We just... needed a night like the one I'd planned for tonight.

She tried to sound like she wasn't disappointed when I called her about the change in plans. She'd already been monitoring the emergency channels, and I guess she'd been steeling herself for the inevitable... my cancellation. God Bless her for sounding optimistic, when I wanted the earth to open up and swallow me for letting her down. At least the flowers got there. And the Teddie-Gram. That's "teddie" as in Victoria's Secret, green satin and lace, not some little stuffed bear with candy.

Damn.

Captain just came over and told me and the new partner to call it quits. Great, it's only 1:30 in the morning. Oh, and happy day, I get tomorrow off. Big whoopin' deal, like I need it now. I could use the sleep, though. Maybe I can salvage something with Babs... but I know better. She had someone to cover Oracle's duties tonight... not tomorrow. No guarantee she'll be able to get away tomorrow, er, tonight. Aw crap. I'm so tired I can't think straight. Anyway, I guess I can pick up some takeout and go hang with her while she works. But last time I did that, I fell asleep on the couch.

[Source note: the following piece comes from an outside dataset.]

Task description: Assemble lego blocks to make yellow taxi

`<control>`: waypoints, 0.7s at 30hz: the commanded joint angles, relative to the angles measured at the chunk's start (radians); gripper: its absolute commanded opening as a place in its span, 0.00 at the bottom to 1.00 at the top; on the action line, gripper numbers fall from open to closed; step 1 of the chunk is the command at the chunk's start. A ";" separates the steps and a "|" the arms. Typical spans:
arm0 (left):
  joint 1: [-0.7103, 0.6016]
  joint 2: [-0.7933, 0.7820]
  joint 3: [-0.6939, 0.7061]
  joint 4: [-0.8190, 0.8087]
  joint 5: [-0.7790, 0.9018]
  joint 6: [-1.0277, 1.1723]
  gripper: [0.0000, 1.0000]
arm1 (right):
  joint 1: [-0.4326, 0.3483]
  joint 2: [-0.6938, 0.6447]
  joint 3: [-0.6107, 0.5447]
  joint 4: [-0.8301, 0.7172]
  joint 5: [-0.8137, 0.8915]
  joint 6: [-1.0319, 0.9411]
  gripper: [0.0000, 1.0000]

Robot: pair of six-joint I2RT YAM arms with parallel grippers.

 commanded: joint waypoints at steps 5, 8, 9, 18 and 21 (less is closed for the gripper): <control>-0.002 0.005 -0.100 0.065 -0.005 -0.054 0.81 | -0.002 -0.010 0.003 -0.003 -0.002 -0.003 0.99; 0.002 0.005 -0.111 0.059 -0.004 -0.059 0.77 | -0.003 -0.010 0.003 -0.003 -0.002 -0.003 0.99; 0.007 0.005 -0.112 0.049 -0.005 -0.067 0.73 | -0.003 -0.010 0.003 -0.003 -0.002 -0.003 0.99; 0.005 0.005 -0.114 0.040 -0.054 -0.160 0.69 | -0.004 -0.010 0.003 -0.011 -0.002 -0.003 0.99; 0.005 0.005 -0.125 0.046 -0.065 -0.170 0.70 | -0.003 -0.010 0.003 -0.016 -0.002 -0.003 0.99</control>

Screw it. I tell the new partner to just drop me off at my building and clock me out when he gets back to the station. I can drive the muscle car to Gotham later, and hopefully my Ninja will be safe at the precinct.

I'm so beat I bypass the stairs and take the elevator to the third floor. Lazy, yeah, but I'm freakin' dead on my feet. I key the lock and step inside, hang up my jacket, and put my piece away in the closet. I could leave it hanging in the holster on the coat rack, but to tell the truth, I'm no more comfortable with it in my apartment than Bruce is, and *everyone* knows how much he likes firearms.

It takes a couple of seconds before it finally hits me... the smells first — scented candles and food. And then it dawns on me that music is playing on my stereo — Harry Connick...

I back out of the closet and close the door. When I turn around...

"You know, for the 'world's second-greatest detective,' you're a little slow on the uptake, Hunk-Wonder!"

I blink a few times, just to make sure I'm not hallucinating. There she is, wearing the green teddie, with those mile-long legs stretched out on my sofa. I blink again, moving my gaze back up those legs to breasts barely covered by the stretchy lace that leaves a lot less to the imagination than it looked in the store, that's for sure.

"Is that a batarang in your pocket, or are you happy to see me?"

Okay, that breaks the spell, and I laugh, a little self-consciously, and rub my hand over the 5 o'clock shadow that's six hours old. I could give Harper a run for the money in the stubble department now.

"I stink, Babs," I say without thinking.

"I can hold my breath for a minute and a half. I've clocked myself in the pool. Get over here, if you can move."

I guess I'm moving. I can barely feel my feet I'm so tired, but I make it across the room to the sofa, to those legs, those breasts, those emerald eyes and auburn tresses. Out of the corner of my eye I see that some kind of arrangement of food is on the coffee table, but Babs is the only feast I'm interested in at the moment. I bend down and plant a long, wet one on her mouth, and suddenly I'm not quite as tired as I thought.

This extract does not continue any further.